» **WHAT THE EXERCISE ASKS**: Give the count of lines in the data that include the string "curved", with no added remarks.

Stored data entries
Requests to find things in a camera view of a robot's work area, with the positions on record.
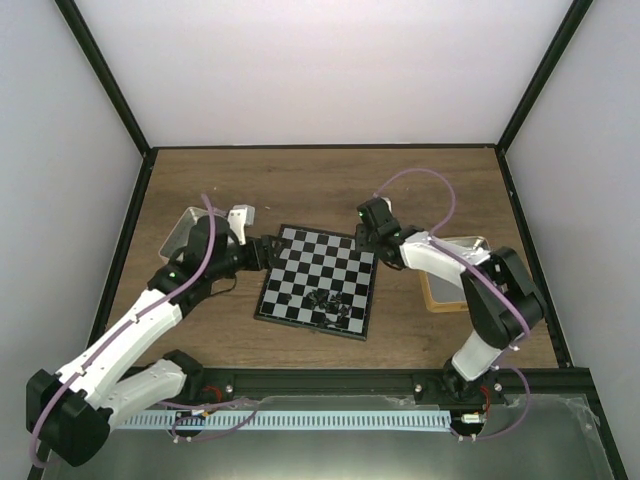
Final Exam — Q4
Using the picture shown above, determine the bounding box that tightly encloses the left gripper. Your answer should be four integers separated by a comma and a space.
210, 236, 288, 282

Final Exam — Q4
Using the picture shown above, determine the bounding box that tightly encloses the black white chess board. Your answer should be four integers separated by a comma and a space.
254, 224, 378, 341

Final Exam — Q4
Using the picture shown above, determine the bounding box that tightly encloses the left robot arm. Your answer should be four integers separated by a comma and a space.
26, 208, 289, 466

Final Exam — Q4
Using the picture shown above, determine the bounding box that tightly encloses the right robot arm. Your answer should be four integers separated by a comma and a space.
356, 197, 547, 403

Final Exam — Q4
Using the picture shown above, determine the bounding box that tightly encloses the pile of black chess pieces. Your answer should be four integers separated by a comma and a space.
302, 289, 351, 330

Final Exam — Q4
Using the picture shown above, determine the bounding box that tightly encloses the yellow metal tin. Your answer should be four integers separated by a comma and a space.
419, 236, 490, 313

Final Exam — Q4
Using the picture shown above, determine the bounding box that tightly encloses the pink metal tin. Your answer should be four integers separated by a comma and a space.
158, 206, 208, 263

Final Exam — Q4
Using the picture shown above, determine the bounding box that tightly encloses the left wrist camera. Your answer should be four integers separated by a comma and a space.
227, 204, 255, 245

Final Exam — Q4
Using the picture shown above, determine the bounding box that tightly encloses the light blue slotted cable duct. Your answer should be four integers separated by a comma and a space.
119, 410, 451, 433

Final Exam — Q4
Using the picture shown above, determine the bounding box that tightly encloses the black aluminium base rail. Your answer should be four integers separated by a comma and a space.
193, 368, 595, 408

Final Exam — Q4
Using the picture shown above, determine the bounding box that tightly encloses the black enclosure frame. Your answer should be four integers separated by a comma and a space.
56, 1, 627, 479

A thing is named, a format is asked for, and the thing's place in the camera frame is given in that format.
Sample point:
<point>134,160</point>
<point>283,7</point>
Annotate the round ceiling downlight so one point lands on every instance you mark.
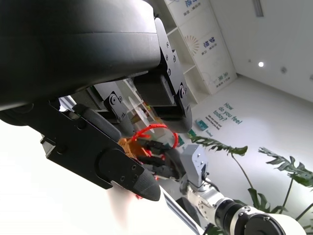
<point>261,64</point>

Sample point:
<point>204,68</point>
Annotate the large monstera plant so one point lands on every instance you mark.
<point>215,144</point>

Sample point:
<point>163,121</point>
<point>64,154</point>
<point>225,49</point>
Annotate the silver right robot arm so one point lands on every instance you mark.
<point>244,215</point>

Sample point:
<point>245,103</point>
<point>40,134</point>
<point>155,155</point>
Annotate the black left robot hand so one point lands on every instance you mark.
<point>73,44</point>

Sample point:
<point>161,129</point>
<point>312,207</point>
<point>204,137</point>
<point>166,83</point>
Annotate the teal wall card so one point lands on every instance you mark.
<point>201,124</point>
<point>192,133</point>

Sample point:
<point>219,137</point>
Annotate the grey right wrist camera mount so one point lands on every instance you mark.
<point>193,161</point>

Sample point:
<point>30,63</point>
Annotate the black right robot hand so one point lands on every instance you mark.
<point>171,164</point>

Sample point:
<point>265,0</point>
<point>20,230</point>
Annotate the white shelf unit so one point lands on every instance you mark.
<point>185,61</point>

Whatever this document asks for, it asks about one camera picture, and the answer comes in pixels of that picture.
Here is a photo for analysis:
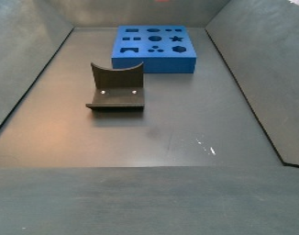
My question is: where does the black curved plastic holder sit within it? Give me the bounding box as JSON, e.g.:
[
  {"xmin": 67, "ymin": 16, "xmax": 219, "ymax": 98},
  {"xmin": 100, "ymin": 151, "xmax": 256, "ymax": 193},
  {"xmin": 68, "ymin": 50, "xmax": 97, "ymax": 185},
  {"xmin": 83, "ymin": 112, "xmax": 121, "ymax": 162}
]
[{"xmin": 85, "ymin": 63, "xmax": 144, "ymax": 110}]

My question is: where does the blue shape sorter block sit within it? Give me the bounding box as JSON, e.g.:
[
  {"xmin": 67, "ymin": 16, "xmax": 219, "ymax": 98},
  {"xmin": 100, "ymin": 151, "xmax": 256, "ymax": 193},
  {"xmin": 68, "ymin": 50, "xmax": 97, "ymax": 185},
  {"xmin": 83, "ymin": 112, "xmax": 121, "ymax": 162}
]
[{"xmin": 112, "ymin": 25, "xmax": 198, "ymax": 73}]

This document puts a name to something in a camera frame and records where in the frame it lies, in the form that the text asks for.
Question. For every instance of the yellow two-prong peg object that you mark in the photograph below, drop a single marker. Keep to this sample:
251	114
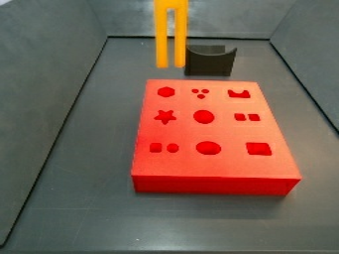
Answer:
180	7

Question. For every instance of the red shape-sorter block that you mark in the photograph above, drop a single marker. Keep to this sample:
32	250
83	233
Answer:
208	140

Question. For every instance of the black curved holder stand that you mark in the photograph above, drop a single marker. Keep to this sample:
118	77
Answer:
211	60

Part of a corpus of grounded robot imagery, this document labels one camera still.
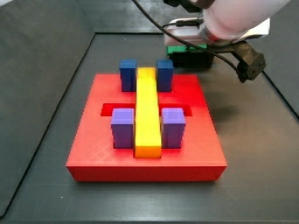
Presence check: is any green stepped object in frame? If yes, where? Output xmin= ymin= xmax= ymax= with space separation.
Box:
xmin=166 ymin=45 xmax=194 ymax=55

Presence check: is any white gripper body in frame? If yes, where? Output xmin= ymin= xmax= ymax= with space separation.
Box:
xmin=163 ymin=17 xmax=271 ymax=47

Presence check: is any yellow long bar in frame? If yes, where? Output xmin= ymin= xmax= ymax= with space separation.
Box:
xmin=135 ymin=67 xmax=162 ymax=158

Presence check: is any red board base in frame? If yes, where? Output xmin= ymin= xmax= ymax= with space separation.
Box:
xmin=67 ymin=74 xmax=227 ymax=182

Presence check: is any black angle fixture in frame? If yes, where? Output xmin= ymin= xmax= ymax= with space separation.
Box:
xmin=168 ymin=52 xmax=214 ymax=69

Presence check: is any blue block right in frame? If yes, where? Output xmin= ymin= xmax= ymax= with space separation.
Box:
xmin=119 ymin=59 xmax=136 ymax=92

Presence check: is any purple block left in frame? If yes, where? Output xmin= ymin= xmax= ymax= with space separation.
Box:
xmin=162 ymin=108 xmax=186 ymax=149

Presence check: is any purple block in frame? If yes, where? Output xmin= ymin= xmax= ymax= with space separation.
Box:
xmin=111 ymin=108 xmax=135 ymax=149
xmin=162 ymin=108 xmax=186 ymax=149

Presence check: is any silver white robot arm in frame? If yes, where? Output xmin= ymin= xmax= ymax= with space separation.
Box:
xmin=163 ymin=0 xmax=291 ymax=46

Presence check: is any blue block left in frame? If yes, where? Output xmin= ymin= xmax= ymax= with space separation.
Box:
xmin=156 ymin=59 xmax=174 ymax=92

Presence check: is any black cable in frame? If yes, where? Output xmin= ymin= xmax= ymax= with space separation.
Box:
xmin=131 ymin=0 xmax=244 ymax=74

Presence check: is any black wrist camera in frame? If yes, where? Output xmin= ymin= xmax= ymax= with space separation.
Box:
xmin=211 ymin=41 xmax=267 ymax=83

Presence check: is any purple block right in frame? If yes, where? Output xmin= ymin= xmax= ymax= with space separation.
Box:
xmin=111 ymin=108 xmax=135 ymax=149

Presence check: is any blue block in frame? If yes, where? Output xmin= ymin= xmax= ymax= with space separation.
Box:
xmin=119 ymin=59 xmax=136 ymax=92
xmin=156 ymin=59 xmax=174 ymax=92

---

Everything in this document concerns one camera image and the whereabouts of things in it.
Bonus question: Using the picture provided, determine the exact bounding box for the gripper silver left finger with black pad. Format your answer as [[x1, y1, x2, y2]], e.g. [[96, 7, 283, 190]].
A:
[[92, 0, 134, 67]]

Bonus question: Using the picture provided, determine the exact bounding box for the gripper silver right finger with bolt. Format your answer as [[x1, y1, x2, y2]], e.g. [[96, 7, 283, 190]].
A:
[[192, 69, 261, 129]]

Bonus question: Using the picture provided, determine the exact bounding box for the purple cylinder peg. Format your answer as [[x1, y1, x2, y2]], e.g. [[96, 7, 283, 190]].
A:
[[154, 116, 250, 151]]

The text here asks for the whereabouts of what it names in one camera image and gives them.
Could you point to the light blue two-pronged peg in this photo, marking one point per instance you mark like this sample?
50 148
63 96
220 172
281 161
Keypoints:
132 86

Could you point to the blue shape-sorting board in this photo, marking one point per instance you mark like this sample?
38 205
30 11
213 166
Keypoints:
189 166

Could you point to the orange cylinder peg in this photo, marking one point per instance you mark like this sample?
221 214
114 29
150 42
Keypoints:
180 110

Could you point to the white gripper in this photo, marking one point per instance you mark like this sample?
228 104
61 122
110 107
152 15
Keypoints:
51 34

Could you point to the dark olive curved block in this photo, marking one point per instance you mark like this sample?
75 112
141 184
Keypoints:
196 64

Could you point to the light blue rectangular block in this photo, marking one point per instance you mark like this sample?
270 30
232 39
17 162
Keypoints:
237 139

...

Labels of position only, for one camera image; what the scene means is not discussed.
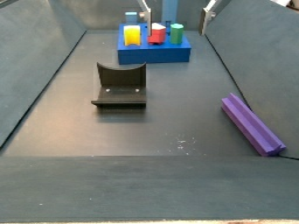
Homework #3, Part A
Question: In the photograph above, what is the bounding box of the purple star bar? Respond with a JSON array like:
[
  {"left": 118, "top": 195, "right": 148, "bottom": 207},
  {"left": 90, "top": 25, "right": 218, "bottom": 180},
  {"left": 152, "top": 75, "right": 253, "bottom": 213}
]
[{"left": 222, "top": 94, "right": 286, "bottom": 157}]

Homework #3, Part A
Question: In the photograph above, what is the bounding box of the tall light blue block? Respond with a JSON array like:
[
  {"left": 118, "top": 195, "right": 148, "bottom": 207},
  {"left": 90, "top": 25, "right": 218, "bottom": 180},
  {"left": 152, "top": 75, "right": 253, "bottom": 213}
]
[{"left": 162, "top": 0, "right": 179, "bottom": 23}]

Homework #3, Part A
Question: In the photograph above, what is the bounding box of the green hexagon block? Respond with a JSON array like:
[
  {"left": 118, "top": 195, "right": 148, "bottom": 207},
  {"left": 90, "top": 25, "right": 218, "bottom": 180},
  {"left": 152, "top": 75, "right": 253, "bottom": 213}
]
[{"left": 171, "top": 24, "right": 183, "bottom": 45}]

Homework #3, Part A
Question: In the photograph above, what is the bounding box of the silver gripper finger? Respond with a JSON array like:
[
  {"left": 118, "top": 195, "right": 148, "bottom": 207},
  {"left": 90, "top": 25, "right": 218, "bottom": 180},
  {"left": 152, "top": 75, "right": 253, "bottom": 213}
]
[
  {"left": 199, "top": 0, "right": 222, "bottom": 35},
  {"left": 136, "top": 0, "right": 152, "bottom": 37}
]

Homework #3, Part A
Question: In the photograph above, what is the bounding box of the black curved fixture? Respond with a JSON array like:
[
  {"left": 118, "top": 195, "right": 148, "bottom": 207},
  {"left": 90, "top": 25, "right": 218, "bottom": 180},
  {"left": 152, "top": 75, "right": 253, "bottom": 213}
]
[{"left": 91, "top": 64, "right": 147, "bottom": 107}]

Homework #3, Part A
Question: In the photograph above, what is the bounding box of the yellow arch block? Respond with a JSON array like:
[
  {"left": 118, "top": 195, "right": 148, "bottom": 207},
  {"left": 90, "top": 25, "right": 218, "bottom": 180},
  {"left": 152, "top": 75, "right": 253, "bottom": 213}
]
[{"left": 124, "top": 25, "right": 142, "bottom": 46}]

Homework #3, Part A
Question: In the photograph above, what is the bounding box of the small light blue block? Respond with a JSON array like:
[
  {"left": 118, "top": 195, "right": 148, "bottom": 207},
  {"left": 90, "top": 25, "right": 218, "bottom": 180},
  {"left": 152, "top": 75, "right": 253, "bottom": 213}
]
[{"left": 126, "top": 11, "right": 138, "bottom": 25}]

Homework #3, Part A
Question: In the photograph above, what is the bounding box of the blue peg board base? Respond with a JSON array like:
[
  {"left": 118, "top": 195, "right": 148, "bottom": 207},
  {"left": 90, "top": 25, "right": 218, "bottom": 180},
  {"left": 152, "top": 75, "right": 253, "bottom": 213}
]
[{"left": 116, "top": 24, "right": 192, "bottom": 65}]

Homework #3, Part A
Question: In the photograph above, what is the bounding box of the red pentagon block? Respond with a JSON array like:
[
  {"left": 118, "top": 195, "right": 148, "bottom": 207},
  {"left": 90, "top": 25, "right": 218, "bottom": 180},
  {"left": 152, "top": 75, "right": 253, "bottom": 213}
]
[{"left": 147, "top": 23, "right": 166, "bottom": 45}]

» **SOLUTION FOR THIS PROBLEM**: 4